A series of EU-Latin America and Caribbean summits over the years have agreed on a roster of shared democratic values – which appear to wear somewhat thin when looked at alongside Madrid’s heavy-handed behavior in Catalonia.

The EU has also provided a potent model of integration for Latin American initiatives such as Mercosur and the Andean Community, not least on the basis of subsidiarity – a principle that advocates the greatest possible levels of autonomy downwards, a “Europe of the regions”.

But it seems clear that the EU – riven by centrifugal strains and populism – is now turning its back upon such ideas. This will alter perceptions in Latin America about Europe as a model of integration, with huge long-term implications.

Europe is important in Latin America not just as a trading partner and cultural madre patria, but also as a counterweight to U.S. hegemony. Indeed, the very term “Latin America” is a European concept.

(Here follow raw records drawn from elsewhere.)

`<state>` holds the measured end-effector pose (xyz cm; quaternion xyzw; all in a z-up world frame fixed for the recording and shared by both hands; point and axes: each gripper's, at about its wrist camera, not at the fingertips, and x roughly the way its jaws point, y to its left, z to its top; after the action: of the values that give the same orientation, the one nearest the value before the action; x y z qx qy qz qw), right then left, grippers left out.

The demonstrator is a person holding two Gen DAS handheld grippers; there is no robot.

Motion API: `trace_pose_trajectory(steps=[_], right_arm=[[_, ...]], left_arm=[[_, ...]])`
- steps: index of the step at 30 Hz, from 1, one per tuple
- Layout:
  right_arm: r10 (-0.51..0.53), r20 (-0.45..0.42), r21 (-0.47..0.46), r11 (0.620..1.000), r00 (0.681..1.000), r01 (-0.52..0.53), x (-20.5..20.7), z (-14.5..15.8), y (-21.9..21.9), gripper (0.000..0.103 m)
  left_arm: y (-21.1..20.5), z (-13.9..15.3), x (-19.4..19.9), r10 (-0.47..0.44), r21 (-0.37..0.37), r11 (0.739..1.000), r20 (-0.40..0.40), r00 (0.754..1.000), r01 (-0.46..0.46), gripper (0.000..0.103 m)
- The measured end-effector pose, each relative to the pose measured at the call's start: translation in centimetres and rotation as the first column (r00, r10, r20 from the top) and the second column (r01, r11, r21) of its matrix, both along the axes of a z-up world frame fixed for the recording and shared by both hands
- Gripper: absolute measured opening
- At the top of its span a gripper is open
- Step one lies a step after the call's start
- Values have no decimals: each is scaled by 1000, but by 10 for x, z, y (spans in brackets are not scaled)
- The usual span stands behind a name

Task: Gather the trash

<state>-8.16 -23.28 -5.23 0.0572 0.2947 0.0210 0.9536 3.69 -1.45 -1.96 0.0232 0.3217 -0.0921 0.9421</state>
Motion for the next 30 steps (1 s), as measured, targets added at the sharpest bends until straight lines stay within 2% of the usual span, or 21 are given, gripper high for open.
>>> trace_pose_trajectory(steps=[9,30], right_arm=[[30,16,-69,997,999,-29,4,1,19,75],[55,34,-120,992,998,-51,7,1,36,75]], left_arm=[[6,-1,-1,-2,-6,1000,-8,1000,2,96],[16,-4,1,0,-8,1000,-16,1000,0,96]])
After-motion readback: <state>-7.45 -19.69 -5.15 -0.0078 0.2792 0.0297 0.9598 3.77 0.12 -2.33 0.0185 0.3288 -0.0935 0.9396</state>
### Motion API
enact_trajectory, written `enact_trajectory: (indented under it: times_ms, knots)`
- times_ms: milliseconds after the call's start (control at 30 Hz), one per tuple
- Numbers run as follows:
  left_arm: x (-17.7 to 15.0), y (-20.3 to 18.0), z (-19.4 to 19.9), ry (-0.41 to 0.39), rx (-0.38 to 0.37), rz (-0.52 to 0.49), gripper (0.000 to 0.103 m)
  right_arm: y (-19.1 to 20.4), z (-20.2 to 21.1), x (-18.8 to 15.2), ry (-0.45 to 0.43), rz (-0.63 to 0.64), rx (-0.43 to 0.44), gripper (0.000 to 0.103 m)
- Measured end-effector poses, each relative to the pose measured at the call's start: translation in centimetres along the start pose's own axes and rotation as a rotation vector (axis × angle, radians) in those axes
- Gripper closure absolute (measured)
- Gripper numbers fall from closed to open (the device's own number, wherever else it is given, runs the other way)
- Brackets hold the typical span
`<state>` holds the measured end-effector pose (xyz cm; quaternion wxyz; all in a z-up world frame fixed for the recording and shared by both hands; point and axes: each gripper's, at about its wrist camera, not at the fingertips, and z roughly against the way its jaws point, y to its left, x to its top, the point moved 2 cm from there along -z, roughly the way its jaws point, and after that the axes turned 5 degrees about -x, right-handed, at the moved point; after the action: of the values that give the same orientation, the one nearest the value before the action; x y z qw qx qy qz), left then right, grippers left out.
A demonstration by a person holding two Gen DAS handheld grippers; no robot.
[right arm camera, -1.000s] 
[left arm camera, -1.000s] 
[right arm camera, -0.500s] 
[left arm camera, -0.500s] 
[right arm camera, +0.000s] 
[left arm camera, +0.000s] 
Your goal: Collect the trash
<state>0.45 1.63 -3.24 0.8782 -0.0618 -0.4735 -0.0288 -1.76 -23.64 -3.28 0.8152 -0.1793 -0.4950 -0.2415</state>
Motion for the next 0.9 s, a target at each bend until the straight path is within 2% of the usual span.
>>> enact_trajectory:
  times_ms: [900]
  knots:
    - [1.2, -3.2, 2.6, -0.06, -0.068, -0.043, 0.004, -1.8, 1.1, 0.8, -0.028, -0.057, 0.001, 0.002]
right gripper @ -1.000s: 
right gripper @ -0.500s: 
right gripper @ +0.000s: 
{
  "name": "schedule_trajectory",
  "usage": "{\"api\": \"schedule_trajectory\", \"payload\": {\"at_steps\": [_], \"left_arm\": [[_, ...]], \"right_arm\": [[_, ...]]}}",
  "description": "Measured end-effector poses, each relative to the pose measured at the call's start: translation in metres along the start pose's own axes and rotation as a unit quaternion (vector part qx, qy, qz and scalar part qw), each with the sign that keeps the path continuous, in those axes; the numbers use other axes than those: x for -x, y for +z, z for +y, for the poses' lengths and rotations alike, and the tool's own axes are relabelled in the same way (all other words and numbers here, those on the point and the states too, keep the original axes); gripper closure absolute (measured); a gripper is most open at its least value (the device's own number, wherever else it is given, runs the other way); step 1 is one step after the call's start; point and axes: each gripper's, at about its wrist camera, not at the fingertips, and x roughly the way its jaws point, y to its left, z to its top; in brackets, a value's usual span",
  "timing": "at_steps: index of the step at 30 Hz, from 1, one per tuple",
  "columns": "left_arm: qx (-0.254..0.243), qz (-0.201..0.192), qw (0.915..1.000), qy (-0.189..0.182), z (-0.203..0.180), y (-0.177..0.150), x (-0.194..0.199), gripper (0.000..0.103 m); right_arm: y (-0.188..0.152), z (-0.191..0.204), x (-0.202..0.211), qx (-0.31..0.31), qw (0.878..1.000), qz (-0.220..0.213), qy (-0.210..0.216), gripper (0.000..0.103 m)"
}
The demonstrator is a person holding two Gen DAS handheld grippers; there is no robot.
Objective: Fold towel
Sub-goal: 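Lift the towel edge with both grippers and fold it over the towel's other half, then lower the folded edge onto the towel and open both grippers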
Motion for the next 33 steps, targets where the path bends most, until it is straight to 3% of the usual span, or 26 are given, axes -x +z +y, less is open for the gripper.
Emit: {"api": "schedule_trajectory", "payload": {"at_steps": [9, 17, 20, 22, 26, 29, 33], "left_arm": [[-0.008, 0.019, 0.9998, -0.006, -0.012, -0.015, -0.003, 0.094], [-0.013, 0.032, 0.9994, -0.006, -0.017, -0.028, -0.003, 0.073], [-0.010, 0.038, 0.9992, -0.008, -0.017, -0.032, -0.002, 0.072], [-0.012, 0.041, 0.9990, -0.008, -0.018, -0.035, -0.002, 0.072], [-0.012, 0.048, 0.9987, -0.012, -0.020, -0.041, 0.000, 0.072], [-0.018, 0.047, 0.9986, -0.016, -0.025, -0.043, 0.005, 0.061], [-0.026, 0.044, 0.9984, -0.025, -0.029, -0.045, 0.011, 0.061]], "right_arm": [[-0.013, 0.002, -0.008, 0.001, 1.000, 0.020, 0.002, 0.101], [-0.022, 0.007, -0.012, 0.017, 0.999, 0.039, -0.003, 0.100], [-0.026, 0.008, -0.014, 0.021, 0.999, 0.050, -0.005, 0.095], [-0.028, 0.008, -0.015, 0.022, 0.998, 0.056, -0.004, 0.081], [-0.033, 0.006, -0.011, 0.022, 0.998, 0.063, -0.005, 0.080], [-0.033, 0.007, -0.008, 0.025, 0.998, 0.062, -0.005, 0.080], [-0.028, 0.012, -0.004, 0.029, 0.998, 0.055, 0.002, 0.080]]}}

That role as counterweight has been an important pillar of multilateralism, challenging Washington’s often clumsy unilateralism in its backyard. The Ibero-American summits, for example, were notable for including Cuba while excluding the U.S.

Anything that weakens that role, by implication strengthens opposite tendencies.

As Europe loses the legitimacy it once enjoyed as a beacon of democratic multilateralism – a loss epitomised by the crisis in Catalonia – Latin American states will begin to look elsewhere for their alliances.